Home | About | Sematext search-lucene.com search-hadoop.com
 Search Hadoop and all its subprojects:

Switch to Plain View
Pig >> mail # user >> Problem with my pig script


+
Sameer Tilak 2013-10-29, 21:47
Copy link to this message
-
Re: Problem with my pig script
Hi Sameer,

Can you replace "DUMP X" with "STORE X into /scratch/X" and retry?
I believe multi-query optimization of pig only works for "STORE" and DUMP is executed as an independent query.

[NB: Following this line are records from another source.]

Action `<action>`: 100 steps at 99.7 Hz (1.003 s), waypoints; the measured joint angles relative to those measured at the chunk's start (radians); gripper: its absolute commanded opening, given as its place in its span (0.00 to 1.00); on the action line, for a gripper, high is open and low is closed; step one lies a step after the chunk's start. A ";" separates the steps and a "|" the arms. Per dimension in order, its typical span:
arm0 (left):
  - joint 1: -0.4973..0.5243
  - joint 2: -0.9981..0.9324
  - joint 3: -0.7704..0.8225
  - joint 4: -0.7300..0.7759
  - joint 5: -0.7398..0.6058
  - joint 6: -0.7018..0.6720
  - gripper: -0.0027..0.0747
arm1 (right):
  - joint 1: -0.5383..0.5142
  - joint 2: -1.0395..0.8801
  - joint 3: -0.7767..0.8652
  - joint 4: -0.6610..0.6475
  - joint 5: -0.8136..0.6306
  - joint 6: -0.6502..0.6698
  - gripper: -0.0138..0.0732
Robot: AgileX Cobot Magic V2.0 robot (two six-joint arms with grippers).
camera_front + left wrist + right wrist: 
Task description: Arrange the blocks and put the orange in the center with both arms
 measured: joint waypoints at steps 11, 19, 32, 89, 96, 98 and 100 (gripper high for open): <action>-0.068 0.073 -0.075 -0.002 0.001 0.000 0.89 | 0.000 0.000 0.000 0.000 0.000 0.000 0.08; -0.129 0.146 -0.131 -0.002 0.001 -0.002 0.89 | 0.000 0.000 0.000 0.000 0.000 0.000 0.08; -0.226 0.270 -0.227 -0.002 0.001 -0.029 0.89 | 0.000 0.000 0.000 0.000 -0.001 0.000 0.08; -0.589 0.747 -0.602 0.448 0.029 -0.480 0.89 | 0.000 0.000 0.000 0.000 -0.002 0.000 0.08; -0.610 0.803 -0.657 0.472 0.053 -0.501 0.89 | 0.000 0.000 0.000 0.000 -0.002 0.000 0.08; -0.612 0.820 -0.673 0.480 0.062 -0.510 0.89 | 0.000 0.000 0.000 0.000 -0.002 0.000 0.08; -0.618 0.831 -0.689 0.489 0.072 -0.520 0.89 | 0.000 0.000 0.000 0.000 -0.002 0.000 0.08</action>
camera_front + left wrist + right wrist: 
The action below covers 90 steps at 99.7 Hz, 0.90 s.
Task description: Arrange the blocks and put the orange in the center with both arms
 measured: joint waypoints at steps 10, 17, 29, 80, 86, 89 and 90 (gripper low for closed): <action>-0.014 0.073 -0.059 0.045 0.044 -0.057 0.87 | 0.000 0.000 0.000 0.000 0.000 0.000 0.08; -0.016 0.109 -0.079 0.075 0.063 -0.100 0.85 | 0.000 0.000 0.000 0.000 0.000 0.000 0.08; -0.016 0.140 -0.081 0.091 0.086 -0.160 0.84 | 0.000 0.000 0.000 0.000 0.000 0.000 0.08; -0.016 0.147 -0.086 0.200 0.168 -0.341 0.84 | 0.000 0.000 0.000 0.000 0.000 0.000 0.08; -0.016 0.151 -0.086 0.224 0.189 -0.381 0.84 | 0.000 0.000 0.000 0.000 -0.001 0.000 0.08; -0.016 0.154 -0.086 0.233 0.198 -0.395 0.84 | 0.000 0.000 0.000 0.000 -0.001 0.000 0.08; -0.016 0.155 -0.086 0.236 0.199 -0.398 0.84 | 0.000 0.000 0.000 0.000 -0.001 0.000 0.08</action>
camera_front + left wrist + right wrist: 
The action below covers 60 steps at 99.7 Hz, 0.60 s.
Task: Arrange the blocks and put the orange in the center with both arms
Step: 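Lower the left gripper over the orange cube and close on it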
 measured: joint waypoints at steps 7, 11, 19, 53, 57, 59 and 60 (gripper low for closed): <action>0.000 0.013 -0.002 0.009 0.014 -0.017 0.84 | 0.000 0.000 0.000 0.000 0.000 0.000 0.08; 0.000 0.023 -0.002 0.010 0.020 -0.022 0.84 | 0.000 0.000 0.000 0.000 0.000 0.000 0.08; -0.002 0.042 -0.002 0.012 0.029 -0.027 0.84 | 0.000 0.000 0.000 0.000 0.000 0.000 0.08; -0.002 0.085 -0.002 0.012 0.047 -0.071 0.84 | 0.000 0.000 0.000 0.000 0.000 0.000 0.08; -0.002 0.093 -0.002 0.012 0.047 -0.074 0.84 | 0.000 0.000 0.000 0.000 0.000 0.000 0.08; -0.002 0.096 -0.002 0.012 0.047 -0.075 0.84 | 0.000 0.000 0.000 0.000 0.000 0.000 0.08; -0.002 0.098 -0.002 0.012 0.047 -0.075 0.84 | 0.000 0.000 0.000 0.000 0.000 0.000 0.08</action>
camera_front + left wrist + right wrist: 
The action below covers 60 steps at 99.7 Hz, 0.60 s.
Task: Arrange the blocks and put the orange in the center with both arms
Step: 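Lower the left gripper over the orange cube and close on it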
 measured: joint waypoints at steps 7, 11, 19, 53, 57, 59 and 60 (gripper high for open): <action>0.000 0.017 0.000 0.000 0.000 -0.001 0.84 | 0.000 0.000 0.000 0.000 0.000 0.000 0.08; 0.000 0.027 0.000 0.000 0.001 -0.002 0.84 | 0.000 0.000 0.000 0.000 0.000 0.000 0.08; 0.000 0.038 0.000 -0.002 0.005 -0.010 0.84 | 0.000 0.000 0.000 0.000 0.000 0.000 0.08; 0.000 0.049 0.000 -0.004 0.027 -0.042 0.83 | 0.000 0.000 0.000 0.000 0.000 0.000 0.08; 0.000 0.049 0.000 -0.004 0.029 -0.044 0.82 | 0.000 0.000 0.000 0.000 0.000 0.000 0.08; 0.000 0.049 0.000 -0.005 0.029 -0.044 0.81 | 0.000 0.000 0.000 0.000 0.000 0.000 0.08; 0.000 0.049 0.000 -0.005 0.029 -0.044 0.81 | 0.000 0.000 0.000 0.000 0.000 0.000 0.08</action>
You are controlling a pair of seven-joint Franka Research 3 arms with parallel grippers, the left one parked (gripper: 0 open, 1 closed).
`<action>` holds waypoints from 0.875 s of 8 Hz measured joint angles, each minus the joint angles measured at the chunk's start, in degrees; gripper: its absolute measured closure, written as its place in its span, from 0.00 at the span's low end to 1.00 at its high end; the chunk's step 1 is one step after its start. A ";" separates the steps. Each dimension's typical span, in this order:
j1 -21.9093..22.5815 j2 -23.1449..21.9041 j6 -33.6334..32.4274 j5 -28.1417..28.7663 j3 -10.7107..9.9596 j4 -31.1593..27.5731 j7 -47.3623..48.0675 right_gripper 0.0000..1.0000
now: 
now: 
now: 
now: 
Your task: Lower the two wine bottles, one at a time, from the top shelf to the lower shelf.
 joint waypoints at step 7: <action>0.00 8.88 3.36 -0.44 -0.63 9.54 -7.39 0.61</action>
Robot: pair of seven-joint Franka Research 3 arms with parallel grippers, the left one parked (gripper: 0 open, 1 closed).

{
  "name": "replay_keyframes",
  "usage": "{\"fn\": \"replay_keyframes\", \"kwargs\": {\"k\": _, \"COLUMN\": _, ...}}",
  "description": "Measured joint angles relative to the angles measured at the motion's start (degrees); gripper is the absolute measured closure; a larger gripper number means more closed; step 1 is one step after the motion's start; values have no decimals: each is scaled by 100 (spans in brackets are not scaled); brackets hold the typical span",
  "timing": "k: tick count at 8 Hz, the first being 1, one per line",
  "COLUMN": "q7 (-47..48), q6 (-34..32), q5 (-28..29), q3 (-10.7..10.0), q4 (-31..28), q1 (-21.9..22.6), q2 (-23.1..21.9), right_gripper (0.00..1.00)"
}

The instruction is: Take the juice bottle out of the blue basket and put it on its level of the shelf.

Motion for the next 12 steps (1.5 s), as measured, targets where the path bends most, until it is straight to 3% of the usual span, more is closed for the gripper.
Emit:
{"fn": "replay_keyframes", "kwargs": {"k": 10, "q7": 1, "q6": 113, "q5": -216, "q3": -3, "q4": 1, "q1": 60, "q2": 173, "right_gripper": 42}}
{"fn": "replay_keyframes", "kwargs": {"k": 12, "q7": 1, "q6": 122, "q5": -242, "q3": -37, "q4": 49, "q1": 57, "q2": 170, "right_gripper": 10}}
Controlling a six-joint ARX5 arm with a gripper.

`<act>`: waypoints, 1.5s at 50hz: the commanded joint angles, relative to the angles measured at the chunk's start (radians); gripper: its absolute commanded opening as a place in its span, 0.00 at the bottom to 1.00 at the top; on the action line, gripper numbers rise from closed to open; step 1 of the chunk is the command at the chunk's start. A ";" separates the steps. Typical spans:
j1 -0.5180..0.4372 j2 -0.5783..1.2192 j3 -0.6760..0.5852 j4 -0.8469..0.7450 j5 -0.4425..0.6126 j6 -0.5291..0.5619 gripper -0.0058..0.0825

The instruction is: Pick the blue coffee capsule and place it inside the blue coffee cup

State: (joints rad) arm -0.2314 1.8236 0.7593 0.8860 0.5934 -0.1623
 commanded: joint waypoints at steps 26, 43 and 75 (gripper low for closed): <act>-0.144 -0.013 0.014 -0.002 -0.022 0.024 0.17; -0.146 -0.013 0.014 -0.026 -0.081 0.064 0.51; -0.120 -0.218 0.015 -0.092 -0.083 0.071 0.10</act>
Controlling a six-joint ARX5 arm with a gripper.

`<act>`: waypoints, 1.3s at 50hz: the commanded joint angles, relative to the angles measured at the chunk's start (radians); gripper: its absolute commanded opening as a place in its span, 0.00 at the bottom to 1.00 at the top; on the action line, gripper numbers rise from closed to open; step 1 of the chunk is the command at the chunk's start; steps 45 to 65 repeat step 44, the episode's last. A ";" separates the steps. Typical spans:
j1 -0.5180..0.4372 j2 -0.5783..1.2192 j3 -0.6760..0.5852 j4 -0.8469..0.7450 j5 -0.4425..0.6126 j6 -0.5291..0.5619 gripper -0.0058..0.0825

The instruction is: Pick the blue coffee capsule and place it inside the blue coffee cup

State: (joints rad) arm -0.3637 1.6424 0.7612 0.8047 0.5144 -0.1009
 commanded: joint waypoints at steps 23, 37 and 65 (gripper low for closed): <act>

Besides from that, having randomness in pig/mapreduce code is always tricky.
Any mappers can be retried after providing output to subset of reducers.  
So if you have randomness like this, you always risk of having inconsistency in the result.
(I don't think you're hitting this though.)

Koji
On Oct 29, 2013, at 5:47 PM, Sameer Tilak <[EMAIL PROTECTED]> wrote:

> Hello Pig experts,
>
> I have the following simple script. For simplicity, I have replaced my UDF with this dummy UDF that shows the problem that I am having. UDF TupleTest generates a tuple in the following manner:
>
> boolean randomboolean = rngen.nextBoolean();
>
>               if(randomboolean)
>                   {
>                       output.set(0, 1);
>                       output.set(1, "Black");
>                   }
>               else
>                   {
>                       output.set(0, 0);
>                       output.set(1, "White");
>                   }
>
>
> Pig script:
>
> REGISTER /N/u/sameer/software/pig-0.11.1/myudfs.jar
>
> DEFINE SequenceFileLoader org.apache.pig.piggybank.storage.SequenceFileLoader();
>
> A = LOAD '/scratch/file.seq' USING SequenceFileLoader AS (key: chararray, value: chararray);
>
> AU = FOREACH A GENERATE FLATTEN(myudfs.TupleTest(key, value)) AS (randbool: int, randstr: chararray);
> STORE AU into '/scratch/AU';
>
> B = GROUP AU BY randbool;
> STORE B into '/scratch/B';
>
> X = FOREACH B GENERATE group, COUNT(AU);
> DUMP X;
>
>
> Here is the sample o/p:
>
> hadoop --config $HADOOP_CONF_DIR fs -cat /scratch/AU/part-m-00000
> Warning: $HADOOP_HOME is deprecated.
>
> 1    Black
> 1    Black
> 0    White
> 1    Black
>
> hadoop --config $HADOOP_CONF_DIR fs -cat /scratch/B/part-r-00000
> Warning: $HADOOP_HOME is deprecated.
>
> 0    {(0,White)}
> 1    {(1,Black),(1,Black),(1,Black)}
>
> X:
> (0,2)
> (1,2)
>
> As you can see, X is wrong, it should be: (0,1), (1,3). Can you please help me with this?
>
>